| BRIEF |
Report the number of lines in the entries below that include the word "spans", and nothing else.

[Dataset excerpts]

▼▼▼

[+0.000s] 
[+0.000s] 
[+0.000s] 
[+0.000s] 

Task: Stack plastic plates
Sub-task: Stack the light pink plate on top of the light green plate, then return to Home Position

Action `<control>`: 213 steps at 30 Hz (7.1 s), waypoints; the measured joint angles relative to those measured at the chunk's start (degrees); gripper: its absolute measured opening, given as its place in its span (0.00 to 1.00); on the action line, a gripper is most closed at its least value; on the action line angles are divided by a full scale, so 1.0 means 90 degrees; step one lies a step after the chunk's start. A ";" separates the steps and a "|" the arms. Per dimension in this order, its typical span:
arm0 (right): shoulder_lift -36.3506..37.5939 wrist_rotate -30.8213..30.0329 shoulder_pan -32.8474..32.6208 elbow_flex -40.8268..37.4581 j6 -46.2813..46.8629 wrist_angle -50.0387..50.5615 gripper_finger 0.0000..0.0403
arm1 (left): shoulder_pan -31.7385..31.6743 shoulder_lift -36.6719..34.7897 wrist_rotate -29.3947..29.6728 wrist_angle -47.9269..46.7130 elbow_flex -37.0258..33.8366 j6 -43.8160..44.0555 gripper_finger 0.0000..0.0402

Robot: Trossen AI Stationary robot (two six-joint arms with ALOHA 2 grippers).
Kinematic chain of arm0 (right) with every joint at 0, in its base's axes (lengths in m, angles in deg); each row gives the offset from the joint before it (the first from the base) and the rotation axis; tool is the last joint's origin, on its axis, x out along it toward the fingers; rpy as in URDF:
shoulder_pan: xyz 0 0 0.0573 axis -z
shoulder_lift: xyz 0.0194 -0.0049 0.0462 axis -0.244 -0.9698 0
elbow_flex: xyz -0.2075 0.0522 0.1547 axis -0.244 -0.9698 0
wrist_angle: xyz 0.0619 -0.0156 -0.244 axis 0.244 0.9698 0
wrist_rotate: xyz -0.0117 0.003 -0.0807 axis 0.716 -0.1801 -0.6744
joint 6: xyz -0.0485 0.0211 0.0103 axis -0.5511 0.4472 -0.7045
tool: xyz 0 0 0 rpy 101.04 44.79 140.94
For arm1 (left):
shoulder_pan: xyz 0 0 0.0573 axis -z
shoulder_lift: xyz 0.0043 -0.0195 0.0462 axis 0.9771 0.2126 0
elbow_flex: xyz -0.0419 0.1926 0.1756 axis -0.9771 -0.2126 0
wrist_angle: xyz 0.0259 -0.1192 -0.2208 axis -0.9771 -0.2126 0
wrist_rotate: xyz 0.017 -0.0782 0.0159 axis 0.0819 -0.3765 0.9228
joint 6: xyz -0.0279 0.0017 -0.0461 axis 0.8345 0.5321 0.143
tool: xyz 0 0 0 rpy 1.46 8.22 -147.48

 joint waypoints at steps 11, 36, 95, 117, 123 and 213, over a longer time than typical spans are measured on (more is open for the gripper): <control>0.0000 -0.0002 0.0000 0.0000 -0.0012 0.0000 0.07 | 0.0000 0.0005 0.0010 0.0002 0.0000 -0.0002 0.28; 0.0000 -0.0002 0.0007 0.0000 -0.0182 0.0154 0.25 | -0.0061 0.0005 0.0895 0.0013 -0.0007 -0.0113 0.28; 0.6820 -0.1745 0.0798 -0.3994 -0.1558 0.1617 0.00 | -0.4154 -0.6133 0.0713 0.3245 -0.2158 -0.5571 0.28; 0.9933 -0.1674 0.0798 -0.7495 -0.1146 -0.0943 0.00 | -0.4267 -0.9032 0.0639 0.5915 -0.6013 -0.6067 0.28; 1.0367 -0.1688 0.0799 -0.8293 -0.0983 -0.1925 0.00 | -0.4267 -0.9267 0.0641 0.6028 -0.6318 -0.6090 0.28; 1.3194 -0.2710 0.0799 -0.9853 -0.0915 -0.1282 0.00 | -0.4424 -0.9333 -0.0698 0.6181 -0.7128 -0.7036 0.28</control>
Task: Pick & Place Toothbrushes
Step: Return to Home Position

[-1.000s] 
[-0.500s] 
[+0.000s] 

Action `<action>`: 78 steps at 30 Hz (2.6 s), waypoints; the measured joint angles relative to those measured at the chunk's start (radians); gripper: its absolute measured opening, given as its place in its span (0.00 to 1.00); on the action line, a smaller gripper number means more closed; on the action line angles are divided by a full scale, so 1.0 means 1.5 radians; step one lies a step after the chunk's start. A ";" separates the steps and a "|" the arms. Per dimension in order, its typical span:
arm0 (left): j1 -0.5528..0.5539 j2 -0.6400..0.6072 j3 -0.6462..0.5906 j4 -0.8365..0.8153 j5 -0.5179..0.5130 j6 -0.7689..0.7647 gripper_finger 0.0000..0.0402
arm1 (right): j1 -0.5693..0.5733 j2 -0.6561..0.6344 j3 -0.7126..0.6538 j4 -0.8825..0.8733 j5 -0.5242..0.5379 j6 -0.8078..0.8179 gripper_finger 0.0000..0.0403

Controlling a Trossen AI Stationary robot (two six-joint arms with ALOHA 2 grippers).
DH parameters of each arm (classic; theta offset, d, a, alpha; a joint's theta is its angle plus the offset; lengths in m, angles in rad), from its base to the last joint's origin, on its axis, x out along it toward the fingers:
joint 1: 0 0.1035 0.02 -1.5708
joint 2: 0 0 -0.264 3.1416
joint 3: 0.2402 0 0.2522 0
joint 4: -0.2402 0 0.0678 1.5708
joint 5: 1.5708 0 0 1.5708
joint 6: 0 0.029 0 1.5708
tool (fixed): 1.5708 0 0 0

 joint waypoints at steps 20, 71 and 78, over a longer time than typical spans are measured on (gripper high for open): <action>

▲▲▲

| ANSWER FOR THE TASK |
2